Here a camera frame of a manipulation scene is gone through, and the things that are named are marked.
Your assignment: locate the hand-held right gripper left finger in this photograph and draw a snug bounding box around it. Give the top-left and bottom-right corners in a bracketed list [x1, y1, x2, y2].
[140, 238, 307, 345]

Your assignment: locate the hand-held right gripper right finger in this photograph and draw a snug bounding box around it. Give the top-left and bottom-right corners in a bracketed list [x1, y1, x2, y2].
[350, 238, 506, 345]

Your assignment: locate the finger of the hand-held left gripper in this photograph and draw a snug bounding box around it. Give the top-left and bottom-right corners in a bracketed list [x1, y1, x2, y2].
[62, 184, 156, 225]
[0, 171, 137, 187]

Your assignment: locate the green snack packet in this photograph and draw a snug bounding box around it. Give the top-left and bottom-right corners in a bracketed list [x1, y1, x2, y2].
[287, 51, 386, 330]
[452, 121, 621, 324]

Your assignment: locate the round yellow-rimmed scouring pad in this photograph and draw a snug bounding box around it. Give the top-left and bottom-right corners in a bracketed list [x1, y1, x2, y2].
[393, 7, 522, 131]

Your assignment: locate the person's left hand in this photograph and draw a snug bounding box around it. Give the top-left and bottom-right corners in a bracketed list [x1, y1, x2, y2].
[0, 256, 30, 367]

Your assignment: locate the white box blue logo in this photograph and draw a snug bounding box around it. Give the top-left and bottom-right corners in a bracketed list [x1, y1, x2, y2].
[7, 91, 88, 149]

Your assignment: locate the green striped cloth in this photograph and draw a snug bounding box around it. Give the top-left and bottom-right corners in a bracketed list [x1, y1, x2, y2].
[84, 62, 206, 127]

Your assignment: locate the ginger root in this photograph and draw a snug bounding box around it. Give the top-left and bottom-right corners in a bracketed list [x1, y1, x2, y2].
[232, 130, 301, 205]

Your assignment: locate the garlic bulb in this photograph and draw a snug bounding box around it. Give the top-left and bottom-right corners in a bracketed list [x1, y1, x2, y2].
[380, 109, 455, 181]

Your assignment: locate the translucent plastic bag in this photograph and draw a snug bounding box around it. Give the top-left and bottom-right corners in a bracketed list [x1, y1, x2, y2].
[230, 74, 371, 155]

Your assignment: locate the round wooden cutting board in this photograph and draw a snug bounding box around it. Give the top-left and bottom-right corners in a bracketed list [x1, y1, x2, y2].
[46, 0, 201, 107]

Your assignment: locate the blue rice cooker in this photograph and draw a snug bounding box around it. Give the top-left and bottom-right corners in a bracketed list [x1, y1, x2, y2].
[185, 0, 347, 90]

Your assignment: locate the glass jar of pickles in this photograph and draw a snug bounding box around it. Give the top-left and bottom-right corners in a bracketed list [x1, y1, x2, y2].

***

▶ _YOUR TASK_: Print every record exactly as it was given.

▶ _SOLUTION TO THIS EXERCISE_:
Here a camera frame of a manipulation scene is gone through, and the things that are named are marked.
Your assignment: locate the hand-held right gripper left finger in this photograph and draw a snug bounding box around it. Give the top-left and bottom-right corners in a bracketed list [x1, y1, x2, y2].
[140, 238, 307, 345]

Your assignment: locate the hand-held right gripper right finger in this photograph and draw a snug bounding box around it. Give the top-left and bottom-right corners in a bracketed list [x1, y1, x2, y2].
[350, 238, 506, 345]

Your assignment: locate the finger of the hand-held left gripper in this photograph and draw a snug bounding box around it. Give the top-left and bottom-right corners in a bracketed list [x1, y1, x2, y2].
[62, 184, 156, 225]
[0, 171, 137, 187]

Your assignment: locate the green snack packet in this photograph and draw a snug bounding box around it. Give the top-left and bottom-right corners in a bracketed list [x1, y1, x2, y2].
[287, 51, 386, 330]
[452, 121, 621, 324]

Your assignment: locate the round yellow-rimmed scouring pad in this photograph and draw a snug bounding box around it. Give the top-left and bottom-right corners in a bracketed list [x1, y1, x2, y2].
[393, 7, 522, 131]

Your assignment: locate the person's left hand in this photograph and draw a snug bounding box around it. Give the top-left and bottom-right corners in a bracketed list [x1, y1, x2, y2].
[0, 256, 30, 367]

Your assignment: locate the white box blue logo in this photograph and draw a snug bounding box around it. Give the top-left and bottom-right corners in a bracketed list [x1, y1, x2, y2].
[7, 91, 88, 149]

Your assignment: locate the green striped cloth in this photograph and draw a snug bounding box around it. Give the top-left and bottom-right corners in a bracketed list [x1, y1, x2, y2].
[84, 62, 206, 127]

Your assignment: locate the ginger root in this photograph and draw a snug bounding box around it. Give the top-left and bottom-right corners in a bracketed list [x1, y1, x2, y2].
[232, 130, 301, 205]

Your assignment: locate the garlic bulb in this photograph and draw a snug bounding box around it. Give the top-left and bottom-right corners in a bracketed list [x1, y1, x2, y2].
[380, 109, 455, 181]

Your assignment: locate the translucent plastic bag in this photograph and draw a snug bounding box around it. Give the top-left and bottom-right corners in a bracketed list [x1, y1, x2, y2].
[230, 74, 371, 155]

Your assignment: locate the round wooden cutting board in this photograph and draw a snug bounding box around it. Give the top-left and bottom-right corners in a bracketed list [x1, y1, x2, y2].
[46, 0, 201, 107]

Your assignment: locate the blue rice cooker in this photograph and draw a snug bounding box around it. Give the top-left and bottom-right corners in a bracketed list [x1, y1, x2, y2].
[185, 0, 347, 90]

Your assignment: locate the glass jar of pickles in this photograph and draw a snug bounding box around it. Give the top-left and bottom-right corners in a bracketed list [x1, y1, x2, y2].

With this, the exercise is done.